**TASK**
Copy out only the span from the line with "Trace the outline of every instance of the dark" to the end of the data, both ends kept, word for word.

══════════

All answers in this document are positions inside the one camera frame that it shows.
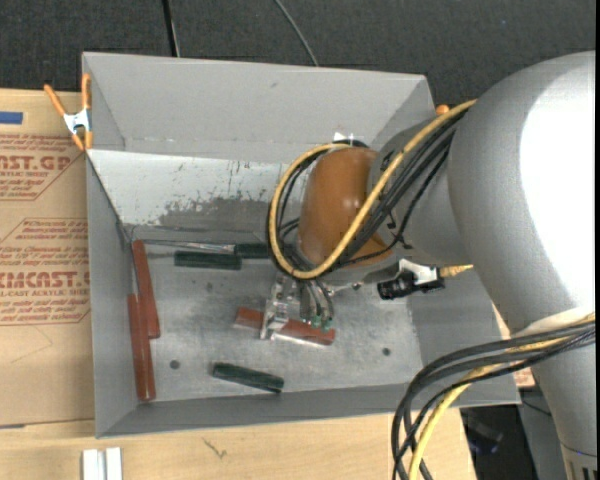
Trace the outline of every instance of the black cable on floor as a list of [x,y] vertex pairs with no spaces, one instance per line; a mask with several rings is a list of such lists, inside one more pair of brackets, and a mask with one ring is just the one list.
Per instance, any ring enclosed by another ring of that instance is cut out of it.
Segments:
[[176,27],[171,16],[171,5],[169,0],[162,1],[162,12],[164,13],[164,23],[167,27],[167,36],[169,37],[169,49],[172,57],[180,57],[180,45],[178,44],[178,36],[176,35]]
[[316,56],[313,54],[313,51],[311,50],[309,43],[307,42],[304,35],[300,31],[300,27],[298,27],[298,25],[296,25],[296,22],[291,17],[291,14],[289,14],[289,11],[287,11],[286,7],[283,5],[283,3],[280,0],[273,0],[273,1],[278,6],[280,11],[282,11],[282,14],[284,14],[284,17],[287,19],[287,21],[289,22],[289,24],[295,31],[296,35],[298,36],[298,39],[300,39],[300,42],[302,43],[302,46],[304,46],[304,49],[307,51],[307,54],[309,55],[309,57],[311,57],[311,62],[313,62],[313,65],[316,67],[319,67],[320,65],[318,64],[318,60],[316,59]]

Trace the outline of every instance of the black cable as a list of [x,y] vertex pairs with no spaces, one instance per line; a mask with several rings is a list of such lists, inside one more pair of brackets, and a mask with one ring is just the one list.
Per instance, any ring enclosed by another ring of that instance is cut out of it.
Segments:
[[298,223],[300,219],[295,218],[290,221],[285,222],[282,226],[280,226],[280,236],[284,239],[287,237],[289,233],[291,233],[294,229],[298,227]]
[[287,204],[289,203],[289,198],[291,197],[291,192],[293,192],[293,187],[296,184],[297,179],[300,177],[300,175],[304,171],[306,171],[309,167],[311,167],[311,165],[316,160],[318,160],[318,158],[320,158],[323,154],[324,154],[324,152],[321,151],[320,153],[317,153],[317,154],[307,158],[304,162],[302,162],[300,165],[298,165],[296,170],[289,177],[289,180],[287,181],[287,185],[284,188],[285,194],[282,199],[282,204],[280,204],[280,207],[278,209],[278,220],[276,223],[278,230],[280,230],[280,227],[282,226],[282,219],[284,218],[284,212],[287,209]]
[[[378,230],[382,223],[389,216],[393,208],[398,204],[404,194],[411,188],[411,185],[418,179],[422,173],[430,166],[430,163],[440,154],[441,150],[445,147],[444,145],[438,144],[436,147],[436,154],[429,154],[422,162],[421,158],[433,147],[438,140],[444,138],[443,143],[450,143],[453,138],[453,127],[458,121],[464,116],[464,112],[458,114],[453,119],[443,123],[438,129],[436,129],[429,137],[429,139],[418,148],[414,155],[409,159],[405,167],[398,175],[396,181],[391,185],[386,194],[384,194],[373,212],[369,215],[369,218],[362,226],[362,228],[356,233],[351,243],[347,246],[345,251],[339,258],[339,261],[329,270],[337,270],[342,266],[348,265],[353,256],[362,248],[362,246],[369,241],[373,234]],[[452,133],[448,137],[444,137],[445,134],[451,130]]]
[[172,57],[180,57],[180,45],[178,44],[178,37],[176,35],[176,27],[173,23],[173,17],[171,16],[171,5],[169,0],[162,1],[162,12],[164,14],[164,23],[167,27],[167,35],[169,37],[169,49],[171,50]]
[[580,348],[580,347],[584,347],[587,345],[590,345],[592,343],[595,342],[595,326],[593,326],[593,330],[590,331],[586,331],[583,333],[580,333],[578,335],[576,335],[575,337],[569,339],[568,341],[565,341],[563,343],[559,343],[557,345],[551,345],[548,346],[540,351],[537,352],[536,356],[522,361],[517,365],[513,365],[513,366],[507,366],[507,367],[503,367],[503,368],[499,368],[497,370],[494,370],[492,372],[488,372],[485,373],[483,375],[480,375],[478,377],[474,377],[471,379],[466,379],[463,381],[459,381],[454,383],[453,385],[439,391],[436,395],[434,395],[426,404],[425,406],[422,408],[422,410],[420,411],[420,413],[418,414],[418,417],[416,418],[416,421],[408,428],[407,430],[407,438],[405,439],[402,447],[400,448],[400,450],[398,451],[398,453],[396,453],[396,449],[393,446],[392,443],[392,451],[394,453],[394,470],[393,470],[393,476],[396,475],[396,473],[400,473],[401,478],[408,480],[408,476],[406,475],[406,472],[404,472],[404,467],[401,464],[402,461],[402,457],[404,456],[404,454],[407,452],[407,449],[410,446],[415,446],[415,434],[417,433],[420,425],[422,424],[423,420],[424,420],[424,416],[425,414],[429,411],[429,409],[431,409],[431,407],[433,406],[433,404],[436,403],[436,401],[446,395],[447,393],[449,393],[450,391],[464,386],[466,384],[472,384],[475,382],[481,382],[483,380],[487,380],[487,379],[492,379],[492,378],[496,378],[496,377],[500,377],[503,375],[507,375],[519,370],[522,370],[524,368],[528,368],[529,366],[532,366],[534,364],[540,363],[542,361],[545,361],[546,359],[549,359],[550,357],[553,357],[557,354],[566,352],[568,350],[572,350],[575,348]]
[[402,235],[404,233],[404,230],[407,227],[409,219],[411,218],[411,214],[413,213],[413,211],[414,211],[416,205],[418,204],[418,202],[420,201],[420,199],[422,199],[422,196],[424,195],[425,191],[427,190],[427,188],[429,187],[429,185],[431,184],[431,182],[435,178],[436,174],[438,174],[438,171],[440,170],[440,168],[444,164],[445,160],[447,159],[448,154],[449,154],[449,146],[447,145],[447,150],[442,153],[442,156],[440,157],[440,159],[438,160],[438,162],[436,163],[436,165],[433,166],[433,168],[431,169],[431,171],[429,172],[429,174],[427,175],[427,177],[422,182],[422,185],[418,189],[418,192],[416,193],[416,195],[411,200],[411,203],[409,204],[409,208],[407,209],[407,212],[405,213],[404,217],[402,218],[400,226],[399,226],[398,230],[396,231],[396,233],[394,234],[394,237],[393,237],[393,240],[391,241],[391,243],[387,247],[385,247],[384,249],[382,249],[380,251],[376,251],[376,252],[373,252],[373,253],[370,253],[370,254],[366,254],[366,255],[360,256],[358,258],[353,258],[353,259],[350,259],[350,260],[346,260],[346,261],[343,261],[343,262],[338,262],[338,264],[337,264],[338,267],[337,268],[343,268],[343,267],[346,267],[346,266],[349,266],[349,265],[355,265],[356,263],[359,263],[361,261],[365,261],[365,260],[369,260],[369,259],[375,258],[377,256],[380,256],[380,255],[384,254],[387,251],[390,251],[399,242],[403,242],[404,243],[404,238],[403,238]]
[[565,336],[573,335],[574,333],[584,332],[587,329],[591,329],[592,326],[593,326],[592,323],[575,324],[575,325],[567,326],[567,327],[564,327],[561,329],[538,333],[535,335],[521,336],[518,338],[509,339],[509,340],[500,340],[500,341],[496,341],[496,342],[485,343],[485,344],[469,347],[466,349],[458,350],[456,352],[447,354],[447,355],[440,357],[437,360],[433,361],[432,363],[427,365],[425,368],[420,370],[420,372],[418,372],[416,377],[414,377],[414,379],[409,384],[409,388],[407,389],[405,396],[403,397],[400,404],[398,405],[398,408],[396,409],[396,413],[394,416],[394,420],[392,423],[392,429],[391,429],[391,441],[392,441],[392,449],[394,450],[394,453],[395,453],[395,450],[399,446],[398,440],[399,440],[400,420],[403,418],[405,419],[405,428],[409,428],[409,426],[411,425],[410,402],[412,400],[412,397],[415,396],[415,391],[417,390],[417,388],[419,386],[421,386],[421,384],[423,384],[421,386],[421,389],[426,387],[428,385],[428,383],[423,381],[423,379],[427,379],[439,368],[448,366],[448,365],[454,363],[455,361],[463,360],[463,359],[465,359],[467,357],[471,357],[471,356],[487,354],[487,353],[496,352],[496,351],[511,348],[511,347],[529,345],[532,343],[536,343],[538,341],[562,338]]
[[[461,360],[465,360],[472,356],[484,355],[493,352],[497,352],[500,350],[506,350],[513,347],[521,347],[526,345],[531,345],[533,343],[537,343],[540,341],[549,341],[552,339],[559,339],[568,336],[572,336],[574,334],[583,333],[591,328],[595,328],[593,322],[586,322],[580,324],[574,324],[570,326],[565,326],[560,329],[554,329],[550,331],[545,331],[542,333],[537,333],[528,336],[520,336],[517,338],[511,338],[508,340],[499,340],[489,343],[483,343],[481,345],[475,345],[473,347],[468,347],[465,349],[458,350],[456,352],[452,352],[450,354],[446,354],[435,361],[429,363],[426,367],[418,372],[418,374],[412,379],[407,388],[407,391],[398,404],[398,409],[396,410],[396,414],[400,411],[401,407],[403,407],[409,399],[415,396],[415,392],[417,390],[421,390],[429,385],[426,382],[427,378],[430,378],[436,371],[439,371],[440,368],[448,367],[453,363]],[[394,420],[392,426],[392,439],[397,440],[397,435],[400,428],[400,419]]]
[[[450,377],[451,375],[459,374],[462,372],[473,370],[474,368],[488,366],[491,364],[500,364],[514,361],[527,360],[537,356],[537,350],[529,350],[529,351],[520,351],[520,352],[504,352],[502,354],[490,355],[478,357],[475,359],[470,359],[468,361],[464,361],[461,363],[452,364],[450,366],[446,366],[444,368],[435,370],[433,372],[427,373],[426,375],[418,374],[413,381],[409,384],[407,389],[407,393],[405,397],[400,403],[398,409],[394,414],[394,420],[392,422],[391,428],[391,442],[392,449],[395,450],[399,446],[399,429],[400,429],[400,420],[404,419],[405,428],[409,428],[411,426],[411,404],[415,399],[416,395],[424,390],[426,387],[431,384]],[[412,442],[412,447],[415,447],[415,440]],[[422,463],[421,473],[423,477],[427,478],[430,476],[426,465],[424,462]]]
[[552,414],[549,411],[545,411],[544,409],[541,409],[540,407],[536,407],[533,404],[530,404],[529,402],[523,400],[522,401],[522,405],[529,407],[530,409],[533,409],[534,411],[538,411],[541,414],[544,414],[545,416],[549,416],[550,418],[552,418]]
[[300,28],[298,27],[298,25],[296,25],[296,22],[291,17],[291,14],[289,14],[289,11],[287,11],[286,7],[282,4],[282,2],[280,0],[273,0],[273,1],[278,6],[278,9],[280,9],[280,11],[282,11],[282,14],[284,14],[284,17],[287,19],[287,21],[289,22],[289,24],[295,31],[296,35],[298,36],[298,39],[300,39],[300,42],[302,43],[302,46],[304,46],[304,49],[309,54],[309,57],[311,57],[311,62],[313,62],[313,65],[316,67],[319,67],[316,56],[313,54],[313,51],[311,50],[309,43],[304,38],[304,35],[302,35]]
[[[295,268],[307,268],[309,266],[307,261],[300,255],[300,252],[294,246],[290,247],[289,259]],[[324,283],[322,281],[320,281],[319,279],[314,279],[313,281],[302,281],[302,282],[306,285],[307,289],[309,290],[309,293],[311,294],[311,296],[313,297],[313,300],[316,303],[316,306],[319,308],[318,309],[319,314],[322,314],[324,308],[322,306],[322,303],[320,302],[320,299],[316,296],[316,294],[314,292],[314,284],[315,284],[315,287],[318,290],[320,290],[324,300],[327,303],[327,311],[330,315],[329,319],[332,320],[335,315],[333,301],[331,300],[331,297],[329,296],[329,290],[324,285]]]

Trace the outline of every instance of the cardboard sheet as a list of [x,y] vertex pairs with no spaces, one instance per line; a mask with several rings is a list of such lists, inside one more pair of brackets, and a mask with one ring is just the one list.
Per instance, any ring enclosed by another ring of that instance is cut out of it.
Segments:
[[0,426],[90,418],[85,157],[42,90],[0,111],[22,113],[0,125]]

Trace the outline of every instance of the dark floor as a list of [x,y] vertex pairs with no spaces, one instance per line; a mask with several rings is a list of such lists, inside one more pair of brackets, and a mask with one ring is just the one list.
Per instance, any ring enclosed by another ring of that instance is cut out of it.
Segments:
[[[310,63],[273,0],[171,1],[183,56]],[[596,0],[281,1],[321,65],[426,74],[436,103],[596,45]],[[75,90],[84,50],[168,55],[160,0],[0,0],[0,87]],[[480,417],[508,436],[480,480],[533,479],[516,409]]]

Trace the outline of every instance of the small black object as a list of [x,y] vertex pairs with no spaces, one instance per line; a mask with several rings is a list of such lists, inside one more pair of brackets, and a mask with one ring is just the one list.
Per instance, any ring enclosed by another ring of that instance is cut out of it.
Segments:
[[282,377],[243,368],[235,364],[215,363],[212,375],[216,379],[228,380],[229,382],[251,386],[252,388],[272,393],[280,393],[284,387],[284,379]]
[[427,283],[416,284],[413,272],[402,272],[395,279],[378,283],[378,293],[382,300],[393,300],[406,297],[413,292],[429,293],[444,288],[444,279],[439,277]]
[[389,164],[391,163],[391,160],[393,159],[393,149],[391,151],[389,151],[385,157],[382,159],[382,164],[380,164],[380,170],[382,172],[387,170],[387,167],[389,167]]
[[462,421],[471,451],[476,455],[491,455],[498,451],[504,433],[481,421],[481,414],[486,416],[489,413],[471,409],[464,410],[462,411]]

══════════

**TASK RESULT**
Trace the outline of every instance of the dark floor as a list of [x,y] vertex pairs with no spaces, one instance per line; a mask with several rings is a list of such lists, inside one more pair of brackets, and a mask with one ring is just the one list.
Per instance, any ring enclosed by another ring of that instance is cut out of it.
Segments:
[[[310,63],[273,0],[171,1],[183,56]],[[596,0],[281,1],[321,65],[426,74],[436,103],[596,45]],[[75,90],[84,50],[168,55],[160,0],[0,0],[0,87]],[[480,417],[508,436],[480,480],[533,479],[516,409]]]

Trace the outline of every instance of the small black object as a list of [x,y] vertex pairs with no spaces, one instance per line; a mask with several rings is a list of such lists, inside one more pair of brackets, and a mask with one ring is just the one list.
Per instance, any ring enclosed by another ring of that instance is cut out of it.
Segments:
[[282,377],[243,368],[235,364],[215,363],[212,375],[216,379],[228,380],[229,382],[251,386],[252,388],[272,393],[280,393],[284,387],[284,379]]
[[427,283],[416,284],[413,272],[402,272],[395,279],[378,283],[378,293],[382,300],[393,300],[406,297],[413,292],[429,293],[444,288],[444,279],[439,277]]
[[389,164],[391,163],[391,160],[393,159],[393,149],[391,151],[389,151],[385,157],[382,159],[382,164],[380,164],[380,170],[382,172],[387,170],[387,167],[389,167]]
[[462,421],[471,451],[476,455],[491,455],[498,451],[504,433],[481,421],[481,414],[486,416],[489,413],[471,409],[464,410],[462,411]]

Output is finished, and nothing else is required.